DNA can adopt several other conformations under conditions of applied force or twists, under low hydration conditions (Table 3.2). In a solution with higher salt concentrations or with alcohol added, the DNA structure may change to an ‘A’ form, which is still right- handed, but every 2.3 nm makes a turn and there are 11 base pairs per turn. Another DNA structure is called the Z form, because its bases seem to as zigzag. Z DNA is left-handed (Fig. 3.27). One turn spans 4.6 nm, comprising of 12 base pairs. The DNA molecule with alternating G-C sequences in alcohol or high salt solution tends to have such structure.
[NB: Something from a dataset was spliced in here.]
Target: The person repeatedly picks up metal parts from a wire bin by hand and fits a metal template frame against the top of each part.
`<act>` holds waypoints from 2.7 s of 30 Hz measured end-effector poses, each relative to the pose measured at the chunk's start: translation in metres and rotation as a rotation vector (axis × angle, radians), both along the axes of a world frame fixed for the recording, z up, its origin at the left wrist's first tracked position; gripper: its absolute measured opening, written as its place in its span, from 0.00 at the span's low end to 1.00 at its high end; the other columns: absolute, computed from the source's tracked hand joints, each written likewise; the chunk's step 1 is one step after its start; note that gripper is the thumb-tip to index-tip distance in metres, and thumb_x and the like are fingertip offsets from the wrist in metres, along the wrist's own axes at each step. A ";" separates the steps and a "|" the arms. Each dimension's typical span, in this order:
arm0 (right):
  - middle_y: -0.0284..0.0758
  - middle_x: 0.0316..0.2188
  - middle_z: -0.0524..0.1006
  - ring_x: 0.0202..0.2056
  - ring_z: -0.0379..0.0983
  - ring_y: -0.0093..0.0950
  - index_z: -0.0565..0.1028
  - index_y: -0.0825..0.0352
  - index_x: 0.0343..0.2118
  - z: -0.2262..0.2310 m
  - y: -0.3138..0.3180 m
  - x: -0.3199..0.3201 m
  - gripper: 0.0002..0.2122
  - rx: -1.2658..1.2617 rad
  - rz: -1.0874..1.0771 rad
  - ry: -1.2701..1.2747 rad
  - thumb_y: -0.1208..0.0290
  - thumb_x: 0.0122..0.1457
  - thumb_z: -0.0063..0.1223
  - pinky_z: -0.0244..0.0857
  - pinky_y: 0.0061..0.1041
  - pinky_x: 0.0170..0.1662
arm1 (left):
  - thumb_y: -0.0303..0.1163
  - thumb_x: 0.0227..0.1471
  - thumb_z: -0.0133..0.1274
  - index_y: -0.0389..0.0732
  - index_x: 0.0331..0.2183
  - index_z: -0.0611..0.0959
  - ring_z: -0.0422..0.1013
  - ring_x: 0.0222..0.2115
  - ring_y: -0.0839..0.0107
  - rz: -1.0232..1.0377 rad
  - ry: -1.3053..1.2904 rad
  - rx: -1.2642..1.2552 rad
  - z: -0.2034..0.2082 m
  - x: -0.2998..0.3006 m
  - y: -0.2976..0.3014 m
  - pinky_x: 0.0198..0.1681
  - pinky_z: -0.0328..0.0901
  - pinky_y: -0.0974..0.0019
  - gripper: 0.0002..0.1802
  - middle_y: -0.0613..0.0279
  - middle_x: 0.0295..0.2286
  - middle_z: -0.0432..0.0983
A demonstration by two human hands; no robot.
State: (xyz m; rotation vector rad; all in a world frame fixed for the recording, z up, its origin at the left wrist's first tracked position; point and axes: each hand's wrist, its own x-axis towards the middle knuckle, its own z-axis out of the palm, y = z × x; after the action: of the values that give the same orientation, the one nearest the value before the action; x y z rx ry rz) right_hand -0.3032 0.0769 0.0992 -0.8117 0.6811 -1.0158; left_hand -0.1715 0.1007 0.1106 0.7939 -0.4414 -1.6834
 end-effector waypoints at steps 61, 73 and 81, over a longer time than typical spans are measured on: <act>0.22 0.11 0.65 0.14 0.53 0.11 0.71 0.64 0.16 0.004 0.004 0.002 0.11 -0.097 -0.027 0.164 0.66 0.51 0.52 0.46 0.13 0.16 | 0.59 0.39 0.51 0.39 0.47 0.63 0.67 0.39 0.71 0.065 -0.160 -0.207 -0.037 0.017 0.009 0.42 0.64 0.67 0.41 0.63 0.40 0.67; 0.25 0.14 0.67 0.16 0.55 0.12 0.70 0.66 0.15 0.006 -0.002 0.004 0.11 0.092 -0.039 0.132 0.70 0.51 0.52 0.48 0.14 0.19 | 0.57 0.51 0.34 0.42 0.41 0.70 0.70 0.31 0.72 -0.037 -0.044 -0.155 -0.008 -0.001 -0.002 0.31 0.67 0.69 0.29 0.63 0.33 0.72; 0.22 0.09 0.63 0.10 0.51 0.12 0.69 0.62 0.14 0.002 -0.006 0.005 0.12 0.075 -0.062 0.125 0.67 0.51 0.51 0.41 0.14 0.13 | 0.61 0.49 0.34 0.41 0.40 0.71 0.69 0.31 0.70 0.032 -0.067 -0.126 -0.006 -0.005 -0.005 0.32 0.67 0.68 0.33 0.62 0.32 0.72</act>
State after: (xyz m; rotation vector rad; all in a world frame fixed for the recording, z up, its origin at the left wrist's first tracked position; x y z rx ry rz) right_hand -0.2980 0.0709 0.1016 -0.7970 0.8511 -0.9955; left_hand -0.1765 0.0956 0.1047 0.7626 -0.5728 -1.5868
The A-form crystallizes under low hydration conditions and is not normally found in the cell. It is, however, the structure adopted by double-stranded regions in RNA as well as the transient double-helix between DNA and RNA during transcription. Both A- and B-DNA are right-handed helices whereas Z-DNA is a left-handed helix and is commonly found in the regions of DNA that have an alternating purine-pyrimidine (e.g. 5′-CGCGCGCG-3′ or 5′- CGCGCATGC-3′) sequences (Fig. 3.27).
The coding regions (the genes) in the DNA strand make up represent only a fraction of the total amount of DNA. The stretches that flank the coding regions are called introns, and consist of non-coding DNA. Introns were considered as junk in the early days. Today, biologists and geneticists believe that this non-coding DNA may be essential in order to expose the coding regions and to regulate how the genes are expressed.
Chromatin:
DNA is found associated with histones and non-histone proteins, to form the chromatin. There are 3 x 109 nucleotide pairs in the human haploid genome, representing about 30,000 genes dispersed over 23 chromosomes for a haploid set.
Histones are the major proteins of chromosomes, containing a high proportion of basic amino acids (arginine and lysine) that facilitate binding to the negatively charged DNA molecule. In addition, chromatin contains an approximately equal mass of a wide variety of nonhistone chromosomal proteins. Histones are not found in eubacteria (e.g., E. coli), although the DNA of these bacteria is found associated with other proteins that presumably function like histones to pack the DNA within the bacterial cell.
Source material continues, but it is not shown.